[[ GIVEN MATERIAL, beginning ]]

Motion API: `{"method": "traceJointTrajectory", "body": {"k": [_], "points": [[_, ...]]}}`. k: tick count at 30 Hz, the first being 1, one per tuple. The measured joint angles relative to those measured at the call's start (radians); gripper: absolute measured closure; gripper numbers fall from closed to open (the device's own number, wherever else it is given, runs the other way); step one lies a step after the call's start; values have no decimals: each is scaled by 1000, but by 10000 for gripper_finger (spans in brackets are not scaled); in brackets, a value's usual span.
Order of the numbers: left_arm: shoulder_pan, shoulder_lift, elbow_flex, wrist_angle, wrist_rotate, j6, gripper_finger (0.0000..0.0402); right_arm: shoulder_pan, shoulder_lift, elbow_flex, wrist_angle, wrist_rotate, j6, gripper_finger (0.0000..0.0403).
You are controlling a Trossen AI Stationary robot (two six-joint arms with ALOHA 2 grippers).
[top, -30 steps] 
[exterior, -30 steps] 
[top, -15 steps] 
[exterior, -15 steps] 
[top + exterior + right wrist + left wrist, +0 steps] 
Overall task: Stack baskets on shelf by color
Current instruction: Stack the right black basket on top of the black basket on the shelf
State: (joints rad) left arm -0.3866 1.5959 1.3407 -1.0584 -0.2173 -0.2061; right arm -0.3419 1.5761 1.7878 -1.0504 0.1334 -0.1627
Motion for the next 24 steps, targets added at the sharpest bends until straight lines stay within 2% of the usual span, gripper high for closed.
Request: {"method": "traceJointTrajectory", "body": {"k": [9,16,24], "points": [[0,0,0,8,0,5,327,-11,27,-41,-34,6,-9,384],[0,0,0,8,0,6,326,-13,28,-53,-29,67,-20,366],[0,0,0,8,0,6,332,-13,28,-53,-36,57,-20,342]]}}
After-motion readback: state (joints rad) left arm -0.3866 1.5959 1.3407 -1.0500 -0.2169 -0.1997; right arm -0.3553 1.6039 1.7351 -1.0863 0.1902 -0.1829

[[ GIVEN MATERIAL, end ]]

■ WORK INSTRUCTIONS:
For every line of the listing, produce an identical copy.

■ RESULT FOR THIS EXERCISE:
Motion API: `{"method": "traceJointTrajectory", "body": {"k": [_], "points": [[_, ...]]}}`. k: tick count at 30 Hz, the first being 1, one per tuple. The measured joint angles relative to those measured at the call's start (radians); gripper: absolute measured closure; gripper numbers fall from closed to open (the device's own number, wherever else it is given, runs the other way); step one lies a step after the call's start; values have no decimals: each is scaled by 1000, but by 10000 for gripper_finger (spans in brackets are not scaled); in brackets, a value's usual span.
Order of the numbers: left_arm: shoulder_pan, shoulder_lift, elbow_flex, wrist_angle, wrist_rotate, j6, gripper_finger (0.0000..0.0402); right_arm: shoulder_pan, shoulder_lift, elbow_flex, wrist_angle, wrist_rotate, j6, gripper_finger (0.0000..0.0403).
You are controlling a Trossen AI Stationary robot (two six-joint arms with ALOHA 2 grippers).
[top, -30 steps] 
[exterior, -30 steps] 
[top, -15 steps] 
[exterior, -15 steps] 
[top + exterior + right wrist + left wrist, +0 steps] 
Overall task: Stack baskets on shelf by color
Current instruction: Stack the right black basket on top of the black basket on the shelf
State: (joints rad) left arm -0.3866 1.5959 1.3407 -1.0584 -0.2173 -0.2061; right arm -0.3419 1.5761 1.7878 -1.0504 0.1334 -0.1627
Motion for the next 24 steps, targets added at the sharpest bends until straight lines stay within 2% of the usual span, gripper high for closed.
Request: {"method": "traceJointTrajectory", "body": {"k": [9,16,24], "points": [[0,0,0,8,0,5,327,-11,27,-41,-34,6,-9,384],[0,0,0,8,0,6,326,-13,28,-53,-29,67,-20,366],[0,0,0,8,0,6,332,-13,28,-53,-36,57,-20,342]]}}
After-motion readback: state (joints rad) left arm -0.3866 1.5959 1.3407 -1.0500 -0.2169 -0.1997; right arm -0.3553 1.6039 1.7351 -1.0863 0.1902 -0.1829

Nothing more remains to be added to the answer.